I want to point out to you, too, that my bill does not require the insurance program to be self-supporting. Would that not meet some of the objections that you have raised ?

Mr. Holz. Well, the difficulty with that, Senator, is this and may I add hurriedly that I have not had an opportunity to study the bill which you submitted as carefully as I would have liked to. I received it only a day or two ago. I was in Chicago at an executive meeting of the NAIC.

While I did make a very cursory examination of the bill, I would like an opportunity to study it more carefully and discuss it with my colleagues on the committee to which I referred.

I am not at all sure that it is wise to put the Government in the insurance business on a basis where insurance companies cannot maintain a premium to pay the losses. I am not sure about that. It may have to come to that. I don't know. But my theory in insurance, brought about by my activity, is to see the rates are adequate.

You see we are all charged with the duty, which I cannot dissociate myself from, not only to see that rates are fair, but to see that they are adequate, as well as not excessive.

It is awfully hard for me to dissociate myself from that thinking when I talk about insurance.

But as you have properly pointed out, this becomes a social problem that we have to solve. And it may be solved in association with insurance companies or it may have to be done by the Government alone. If it is to be a subsidy or in the nature of an indemnification by the Government, then we do not have to apply the same standards as we do to insurance companies. If that is the way to solve the problem, of course, I have no comment to make on it. But I would like to study it more carefully and make recommendations along those lines.

I am sure that the companies today, if they have not been before today, are aware of the social need for finding a solution to this problem.

Senator Ives.

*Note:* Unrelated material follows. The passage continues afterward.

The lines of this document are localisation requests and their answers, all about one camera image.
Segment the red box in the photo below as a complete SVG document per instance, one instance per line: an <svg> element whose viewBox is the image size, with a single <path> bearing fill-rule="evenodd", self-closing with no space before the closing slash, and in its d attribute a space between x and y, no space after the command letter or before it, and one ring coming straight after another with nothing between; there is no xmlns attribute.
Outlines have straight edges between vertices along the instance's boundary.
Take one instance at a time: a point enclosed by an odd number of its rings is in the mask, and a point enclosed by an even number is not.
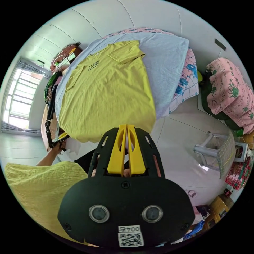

I think the companies are in sympathy with a solution if it can be found. They have been struggling with it themselves for many years.

Mr. Holz. That is true. They are more conscious of it now than they were before. I think I can say with some degree of correctness that where the companies are confronted with the problem, they know it has to be solved. They are willing to cooperate to the full extent.

Senator, I do not want to give you the impression that we have the answer. But I think it is worth a try to work out something, and I am confident nothing can be worked out without some Government aid. The extent of the aid I am not prepared to say at this moment.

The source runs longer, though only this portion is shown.